City officials had proposed putting 84 beds in the gym starting this month to house people living on the streets during extremely cold and wet weather. A winter shelter at the community hospital, which opened late last year in the eastern part of the city, has 81 beds, but they are already occupied, officials said.
Residents who live near Silverado Park — at 32nd Street and Santa Fe Avenue — backed down on the plan, saying it was unfair for the city to take away a recreational facility in an area without much open space. Neighbors held a rally outside the gym earlier this month, and as of Tuesday, more than 1,100 people had attended signed a petition on Change.org officials are asking for the shelter’s location to be reconsidered.
During a city council meeting this month, resident Anavelia Valencia wondered why the city couldn’t find an empty building for the shelter.
“Let me be clear, this issue has nothing to do with being housed against homeless people,” Valencia said. “It’s all about taking away already limited resources from a community that already has little to no resources.”
The number of unprotected individuals has increased dramatically in Long Beach during the pandemic. The seventh most populous city in California has 3,296 people experiencing some degree of homelessness, a 62% increase compared to 2020, according to a report published last year.

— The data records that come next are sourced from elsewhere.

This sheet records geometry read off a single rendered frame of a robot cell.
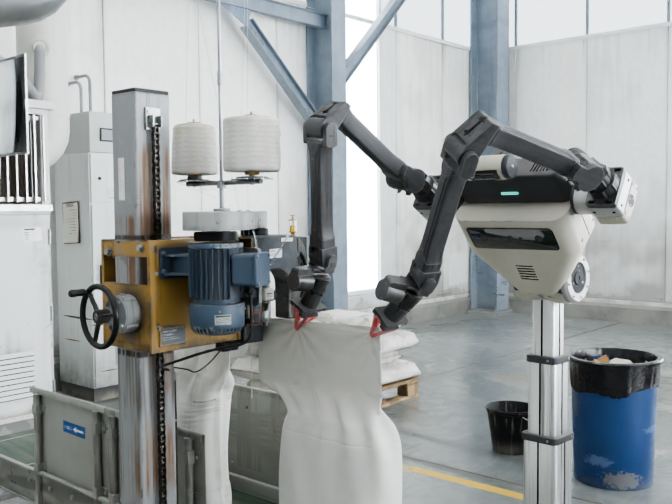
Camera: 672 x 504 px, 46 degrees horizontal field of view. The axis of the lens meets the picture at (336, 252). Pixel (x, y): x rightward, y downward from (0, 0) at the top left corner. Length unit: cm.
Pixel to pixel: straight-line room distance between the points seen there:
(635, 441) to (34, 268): 352
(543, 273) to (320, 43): 643
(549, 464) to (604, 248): 801
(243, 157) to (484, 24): 925
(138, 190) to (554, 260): 122
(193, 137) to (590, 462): 278
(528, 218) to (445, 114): 831
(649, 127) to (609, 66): 93
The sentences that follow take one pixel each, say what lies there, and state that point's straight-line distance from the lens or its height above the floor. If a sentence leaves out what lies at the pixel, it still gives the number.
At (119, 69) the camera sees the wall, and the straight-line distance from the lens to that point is 712.
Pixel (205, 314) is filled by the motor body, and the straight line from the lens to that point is 216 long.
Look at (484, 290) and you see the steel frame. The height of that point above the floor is 30.
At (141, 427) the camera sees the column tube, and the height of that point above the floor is 81.
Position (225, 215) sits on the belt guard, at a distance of 213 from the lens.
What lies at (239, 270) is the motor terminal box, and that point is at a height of 126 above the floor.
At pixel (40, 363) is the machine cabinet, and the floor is 50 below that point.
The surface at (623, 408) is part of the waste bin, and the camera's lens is 427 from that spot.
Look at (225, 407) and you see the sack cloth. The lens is 281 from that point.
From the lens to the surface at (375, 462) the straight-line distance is 226.
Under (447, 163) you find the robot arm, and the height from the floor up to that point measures 153.
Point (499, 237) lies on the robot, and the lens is 247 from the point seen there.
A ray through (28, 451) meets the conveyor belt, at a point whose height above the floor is 38.
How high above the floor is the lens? 142
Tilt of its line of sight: 3 degrees down
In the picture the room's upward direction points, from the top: 1 degrees counter-clockwise

The shelter nixing comes as Los Angeles is on track to experience its longest cold snap in nearly 20 years. Another winter storm is expected to hit the region, bringing rain, frigid temperatures and low-lying snow this week.

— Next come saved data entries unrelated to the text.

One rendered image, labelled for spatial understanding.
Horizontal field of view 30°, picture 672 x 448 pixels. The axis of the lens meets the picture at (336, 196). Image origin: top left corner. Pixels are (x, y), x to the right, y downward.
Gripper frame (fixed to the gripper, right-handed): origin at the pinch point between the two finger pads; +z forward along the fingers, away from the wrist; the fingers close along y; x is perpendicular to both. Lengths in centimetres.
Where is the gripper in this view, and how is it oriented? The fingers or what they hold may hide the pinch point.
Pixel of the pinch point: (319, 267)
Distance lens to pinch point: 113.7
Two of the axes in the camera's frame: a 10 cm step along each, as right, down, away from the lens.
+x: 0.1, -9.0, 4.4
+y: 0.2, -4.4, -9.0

Meteorologists expect Wednesday to be the eighth consecutive day that downtown LA has not reached 60 degrees. Temperatures have dropped even lower overnight — often in the 40s.
On Friday, a person who was homeless in Long Beach died from exposure to the elements. “We must do more to prevent more of the same during the stormy weeks ahead,” Mayor Rex Richardson and city manager Tom Modica wrote in a letter to the community.
Richardson, who has said tackling homelessness in the city is a top priority, said Tuesday he would meet with neighborhood leaders in the coming weeks as officials considered other possible shelter locations. In an interview with The Times, Richardson said he was proud of the work the city had done to tackle homelessness, noting that Long Beach “now has more shelter capacity than ever before.”
“But we need to do more,” he said. “And also addressing the long-term issues, such as housing that is affordable for families and making sure we have permanent supportive housing. We also have to hold on to that long-term lens.”
The city has now set up 60 temporary beds where people can spend the night in the Multiservice Center, that is emergency services for the homeless during extreme weather. But Richardson added that the location was not a long-term solution, as beds had to be cleared for the center’s day-to-day operations. Officials will continue to search for another temporary winter shelter, he said.
“We still need more capacity to meet this challenge effectively,” said Richardson.